Is it possible to love more than one person at the same time?
Yes, it is absolutely possible. It has happened to me. I was seeing a wonderful man for several years. We loved each other, but he could not bring himself to take the step into commitment, into marriage — which is what I wanted, and which was an agreement between us. So we ceased seeing each other romantically, though he often came to my gallery to visit and talk.

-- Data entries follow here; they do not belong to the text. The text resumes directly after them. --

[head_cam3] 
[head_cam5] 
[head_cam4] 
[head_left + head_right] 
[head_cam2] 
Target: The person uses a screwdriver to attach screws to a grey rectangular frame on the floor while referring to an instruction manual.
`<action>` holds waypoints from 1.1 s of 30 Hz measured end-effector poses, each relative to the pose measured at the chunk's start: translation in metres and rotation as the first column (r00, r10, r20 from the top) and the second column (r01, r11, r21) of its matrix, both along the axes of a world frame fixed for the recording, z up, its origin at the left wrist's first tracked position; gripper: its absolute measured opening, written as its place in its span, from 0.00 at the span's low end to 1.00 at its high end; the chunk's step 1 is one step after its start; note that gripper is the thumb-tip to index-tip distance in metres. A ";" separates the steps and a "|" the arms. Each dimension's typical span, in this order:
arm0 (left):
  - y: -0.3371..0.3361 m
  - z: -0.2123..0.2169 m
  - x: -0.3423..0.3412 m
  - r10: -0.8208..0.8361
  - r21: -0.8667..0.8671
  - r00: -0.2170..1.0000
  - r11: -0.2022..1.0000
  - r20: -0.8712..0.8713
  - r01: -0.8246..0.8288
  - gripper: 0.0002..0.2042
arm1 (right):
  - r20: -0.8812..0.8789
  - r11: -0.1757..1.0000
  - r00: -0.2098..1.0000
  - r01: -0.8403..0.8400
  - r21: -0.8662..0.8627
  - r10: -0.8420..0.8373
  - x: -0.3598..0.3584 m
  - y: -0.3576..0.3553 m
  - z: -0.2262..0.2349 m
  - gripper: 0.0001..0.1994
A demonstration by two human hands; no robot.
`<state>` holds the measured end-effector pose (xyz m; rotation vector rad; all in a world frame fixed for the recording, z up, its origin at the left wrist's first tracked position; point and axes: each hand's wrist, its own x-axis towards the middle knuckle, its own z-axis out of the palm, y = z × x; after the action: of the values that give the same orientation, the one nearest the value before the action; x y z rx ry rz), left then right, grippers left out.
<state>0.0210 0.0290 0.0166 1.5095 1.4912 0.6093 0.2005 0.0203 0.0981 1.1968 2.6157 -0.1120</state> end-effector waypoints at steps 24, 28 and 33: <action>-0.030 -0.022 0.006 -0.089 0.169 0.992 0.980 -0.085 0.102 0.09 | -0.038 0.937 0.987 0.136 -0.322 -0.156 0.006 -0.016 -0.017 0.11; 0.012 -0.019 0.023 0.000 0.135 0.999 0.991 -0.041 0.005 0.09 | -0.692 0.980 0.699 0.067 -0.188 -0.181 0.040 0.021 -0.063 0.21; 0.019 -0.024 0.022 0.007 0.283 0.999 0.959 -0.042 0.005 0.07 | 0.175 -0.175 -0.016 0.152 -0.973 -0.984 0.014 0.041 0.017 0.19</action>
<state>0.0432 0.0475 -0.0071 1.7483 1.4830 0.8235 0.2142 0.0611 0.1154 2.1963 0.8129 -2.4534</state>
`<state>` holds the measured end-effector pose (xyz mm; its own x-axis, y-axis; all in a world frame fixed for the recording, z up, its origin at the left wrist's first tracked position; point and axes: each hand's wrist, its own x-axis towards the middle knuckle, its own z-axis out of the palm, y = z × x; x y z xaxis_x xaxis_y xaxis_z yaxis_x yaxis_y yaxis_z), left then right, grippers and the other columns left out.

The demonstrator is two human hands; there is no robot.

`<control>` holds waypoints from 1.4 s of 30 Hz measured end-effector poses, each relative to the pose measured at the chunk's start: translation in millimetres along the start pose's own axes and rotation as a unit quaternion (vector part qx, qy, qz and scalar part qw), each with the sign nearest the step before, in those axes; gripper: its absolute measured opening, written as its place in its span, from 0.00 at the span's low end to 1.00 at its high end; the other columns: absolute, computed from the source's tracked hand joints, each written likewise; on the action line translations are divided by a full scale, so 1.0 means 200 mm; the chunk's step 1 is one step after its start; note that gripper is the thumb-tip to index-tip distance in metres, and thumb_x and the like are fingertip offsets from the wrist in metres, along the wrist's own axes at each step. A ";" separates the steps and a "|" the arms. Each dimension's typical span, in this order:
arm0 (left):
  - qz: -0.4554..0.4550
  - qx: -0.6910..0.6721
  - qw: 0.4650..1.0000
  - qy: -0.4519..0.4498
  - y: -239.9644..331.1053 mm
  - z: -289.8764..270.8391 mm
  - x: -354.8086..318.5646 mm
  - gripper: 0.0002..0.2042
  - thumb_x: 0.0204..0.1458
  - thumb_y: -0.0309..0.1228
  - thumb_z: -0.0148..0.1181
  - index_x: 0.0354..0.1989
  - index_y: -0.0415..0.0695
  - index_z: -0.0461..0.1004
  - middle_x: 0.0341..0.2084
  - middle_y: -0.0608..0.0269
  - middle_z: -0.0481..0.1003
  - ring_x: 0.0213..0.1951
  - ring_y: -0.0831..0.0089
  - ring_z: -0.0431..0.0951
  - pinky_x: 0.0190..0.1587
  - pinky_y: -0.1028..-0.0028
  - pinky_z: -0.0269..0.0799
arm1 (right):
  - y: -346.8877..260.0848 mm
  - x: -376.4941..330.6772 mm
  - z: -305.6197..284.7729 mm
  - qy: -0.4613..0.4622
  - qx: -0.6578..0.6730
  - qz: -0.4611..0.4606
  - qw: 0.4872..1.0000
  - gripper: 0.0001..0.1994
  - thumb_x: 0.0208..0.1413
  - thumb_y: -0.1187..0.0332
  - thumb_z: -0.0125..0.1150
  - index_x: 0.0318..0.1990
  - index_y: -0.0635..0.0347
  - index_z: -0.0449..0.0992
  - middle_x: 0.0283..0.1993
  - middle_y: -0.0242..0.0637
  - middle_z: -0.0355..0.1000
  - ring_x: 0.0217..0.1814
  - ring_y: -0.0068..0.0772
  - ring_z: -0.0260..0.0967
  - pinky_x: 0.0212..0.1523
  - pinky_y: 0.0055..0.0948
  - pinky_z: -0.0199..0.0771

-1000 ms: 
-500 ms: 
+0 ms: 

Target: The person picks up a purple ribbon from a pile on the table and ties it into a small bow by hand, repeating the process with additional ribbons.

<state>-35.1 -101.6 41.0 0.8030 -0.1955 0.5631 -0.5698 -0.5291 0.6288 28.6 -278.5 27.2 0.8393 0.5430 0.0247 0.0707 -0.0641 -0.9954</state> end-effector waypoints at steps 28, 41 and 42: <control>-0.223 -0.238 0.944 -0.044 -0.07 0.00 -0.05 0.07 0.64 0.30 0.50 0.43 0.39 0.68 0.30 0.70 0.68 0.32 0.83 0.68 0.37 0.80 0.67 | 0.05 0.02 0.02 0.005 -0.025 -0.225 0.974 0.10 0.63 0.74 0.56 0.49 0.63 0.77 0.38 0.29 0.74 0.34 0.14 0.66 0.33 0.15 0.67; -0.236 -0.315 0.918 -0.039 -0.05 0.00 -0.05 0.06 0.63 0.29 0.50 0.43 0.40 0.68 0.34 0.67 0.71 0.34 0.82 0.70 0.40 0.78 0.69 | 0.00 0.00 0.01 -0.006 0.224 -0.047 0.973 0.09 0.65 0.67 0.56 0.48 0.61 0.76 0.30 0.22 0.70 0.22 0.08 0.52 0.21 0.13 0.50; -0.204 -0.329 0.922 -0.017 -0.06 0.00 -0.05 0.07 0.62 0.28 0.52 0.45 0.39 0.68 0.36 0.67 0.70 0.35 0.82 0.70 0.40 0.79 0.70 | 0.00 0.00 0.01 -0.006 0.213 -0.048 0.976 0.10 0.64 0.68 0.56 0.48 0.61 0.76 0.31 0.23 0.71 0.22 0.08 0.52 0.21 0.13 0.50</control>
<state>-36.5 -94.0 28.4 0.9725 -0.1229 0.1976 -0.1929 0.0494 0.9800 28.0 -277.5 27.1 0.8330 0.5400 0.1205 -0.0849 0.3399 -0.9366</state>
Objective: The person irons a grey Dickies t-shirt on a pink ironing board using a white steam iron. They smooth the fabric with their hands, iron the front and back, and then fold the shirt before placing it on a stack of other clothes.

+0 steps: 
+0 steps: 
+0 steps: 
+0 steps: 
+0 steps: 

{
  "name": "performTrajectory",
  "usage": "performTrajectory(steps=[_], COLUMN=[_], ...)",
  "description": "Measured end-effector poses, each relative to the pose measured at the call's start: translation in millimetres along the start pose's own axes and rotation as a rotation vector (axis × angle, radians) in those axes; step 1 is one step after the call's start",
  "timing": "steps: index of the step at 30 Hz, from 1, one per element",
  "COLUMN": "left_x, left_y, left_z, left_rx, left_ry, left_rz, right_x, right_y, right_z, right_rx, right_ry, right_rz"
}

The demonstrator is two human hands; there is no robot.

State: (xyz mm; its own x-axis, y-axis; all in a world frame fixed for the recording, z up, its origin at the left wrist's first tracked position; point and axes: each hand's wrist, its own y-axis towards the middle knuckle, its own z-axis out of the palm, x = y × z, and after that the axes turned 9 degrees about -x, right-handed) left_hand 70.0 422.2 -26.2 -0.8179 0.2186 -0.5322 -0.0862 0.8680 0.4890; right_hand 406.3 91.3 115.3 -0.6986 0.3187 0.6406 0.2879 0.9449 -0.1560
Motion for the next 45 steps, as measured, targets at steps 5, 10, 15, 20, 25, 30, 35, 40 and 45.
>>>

I started dating again, and soon met a man with whom I had a strong connection almost immediately. We became very close and quite inseparable. I stopped seeing any other men. After many months, I also told my previous friend — on one of his visits — that I was seriously involved in a romance. He began to weep. I told him, “but dear, you knew this was inevitable, didn’t you?”. He left, in tears. The next day, he called me, proposing marriage. When I called the current man, telling him what had transpired, he exclaimed, “but I want to marry you!”.
The next two weeks were challenging, to say the least, while I tried to figure out which of these two wonderful men I wanted to be with. I loved them both. But they were very different men. I finally realized that they each echoed — appealed — to different aspects of me. One created a strong response to my intellectual self and that is where we had our strongest relationship, while the other opened the emotional side of me. One was not better than the other, but they offered different lives, different marriages, different unfoldings of me. And the things I brought to each of them were subtly different also.
Now here is the irony. I accepted the long-time love (intellect). I had, after all, waited for him for a long time, and I knew him best. A week later, he called me and reneged, saying that he found he “just couldn’t do it after all, although he felt like a jerk”. I agreed that he was a jerk, but I had a great fall back, so it was okay. I made plans with my other guy (emotions) for a May wedding. I was blissful. Then, three weeks before the wedding, I received information about him that made a marriage impossible. Friends, yes, marriage, no.
But it IS possible to love two people at the same time!